Configure Solr for SQL Server [duplicate] - sql-server

Can you help me configuring Apache Solr using Tomcat and how to index in MS SQL database using Solr.
What are the steps to configure Tomcat to run Apache Solr in Tomcat.

Here is the step by step procedure that would help.
PART 1: SETTING UP SOLR with TOMCAT
Step 1: Download Solr. It's just a zip file.
Step 2: Copy from your SOLR_HOME_DIR/dist/apache-solr-1.3.0.war to your tomcat webapps directory: $CATALINA_HOME/webapps/solr.war – Note the war file name change. That’s important.
Step 3: Create your solr home directory at a location of your choosing. This is where the configuration for that solr install resides. The easiest way to do this is to copy the SOLR_HOME_DIR/examples/solr directory to wherever it is you want your solr home container to be. Say place it in C:\solr.

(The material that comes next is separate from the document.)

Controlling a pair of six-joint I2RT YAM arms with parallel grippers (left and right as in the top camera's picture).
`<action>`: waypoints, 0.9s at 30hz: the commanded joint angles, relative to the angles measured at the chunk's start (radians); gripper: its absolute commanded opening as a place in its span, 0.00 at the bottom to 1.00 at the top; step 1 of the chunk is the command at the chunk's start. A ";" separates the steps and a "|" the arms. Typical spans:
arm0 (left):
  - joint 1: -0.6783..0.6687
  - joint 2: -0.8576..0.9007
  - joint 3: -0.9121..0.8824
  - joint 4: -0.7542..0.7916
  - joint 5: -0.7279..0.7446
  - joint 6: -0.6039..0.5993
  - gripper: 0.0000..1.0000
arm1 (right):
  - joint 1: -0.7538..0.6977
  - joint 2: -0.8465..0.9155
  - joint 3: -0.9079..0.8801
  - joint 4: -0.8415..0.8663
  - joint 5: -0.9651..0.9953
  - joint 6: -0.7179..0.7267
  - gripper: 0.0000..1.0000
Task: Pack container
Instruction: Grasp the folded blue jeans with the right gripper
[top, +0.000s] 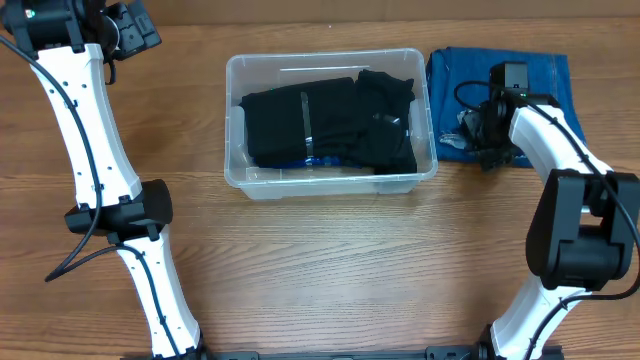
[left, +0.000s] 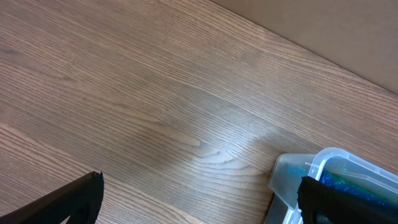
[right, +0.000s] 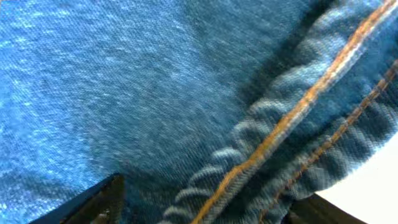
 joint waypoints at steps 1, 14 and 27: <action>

Step 4: Hope you have set your environment variables, if not then please set JAVA_HOME, JRE_HOME, CATALINA_OPTS, CATALINA_HOME. Note that CATALINA_HOME refers to your Tomcat directory & CATALINA_OPTS refers to the amount of heap memory you want to give to your Solr.

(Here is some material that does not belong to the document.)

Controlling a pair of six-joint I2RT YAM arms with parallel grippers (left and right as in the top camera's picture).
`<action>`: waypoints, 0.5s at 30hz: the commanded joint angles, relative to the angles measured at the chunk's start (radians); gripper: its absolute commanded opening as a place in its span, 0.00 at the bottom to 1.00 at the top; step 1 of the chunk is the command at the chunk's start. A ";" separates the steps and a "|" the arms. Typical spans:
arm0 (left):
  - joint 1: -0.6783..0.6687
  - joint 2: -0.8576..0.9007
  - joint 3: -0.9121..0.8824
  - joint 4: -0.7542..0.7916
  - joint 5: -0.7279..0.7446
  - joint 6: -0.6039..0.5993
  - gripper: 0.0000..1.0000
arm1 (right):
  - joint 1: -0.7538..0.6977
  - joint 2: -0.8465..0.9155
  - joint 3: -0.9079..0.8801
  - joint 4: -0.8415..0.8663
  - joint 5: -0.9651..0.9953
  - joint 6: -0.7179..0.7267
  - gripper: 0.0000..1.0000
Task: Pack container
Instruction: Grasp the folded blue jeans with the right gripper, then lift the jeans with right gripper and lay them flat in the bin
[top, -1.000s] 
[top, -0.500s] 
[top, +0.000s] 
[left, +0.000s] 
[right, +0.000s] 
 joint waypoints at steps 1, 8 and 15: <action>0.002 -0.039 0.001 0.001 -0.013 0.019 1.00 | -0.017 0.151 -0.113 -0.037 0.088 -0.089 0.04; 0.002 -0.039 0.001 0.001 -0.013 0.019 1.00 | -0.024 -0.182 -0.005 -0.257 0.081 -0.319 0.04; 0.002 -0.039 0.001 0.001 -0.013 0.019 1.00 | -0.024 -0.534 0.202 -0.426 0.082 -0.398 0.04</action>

Step 5: Start tomcat. Note this is only necessary to allow tomcat to unpack your war file. If you look under $CATALINA_HOME/webapps there should now be a solr directory.
Step 6: Stop tomcat
Step 7: Go into that solr directory and edit WEB-INF/web.xml. Scroll down until you see an entry that looks like this:
<!-- People who want to hardcode their "Solr Home" directly into the
WAR File can set the JNDI property here...
-->
<!--
<env-entry>
<env-entry-name>solr/home</env-entry-name>
<env-entry-value>/Path/To/My/solr/Home/solr/</env-entry-value>
<env-entry-type>java.lang.String</env-entry-type>
</env-entry>
-->
Set your Solr home (for example: C:\solr) and uncomment the env entry.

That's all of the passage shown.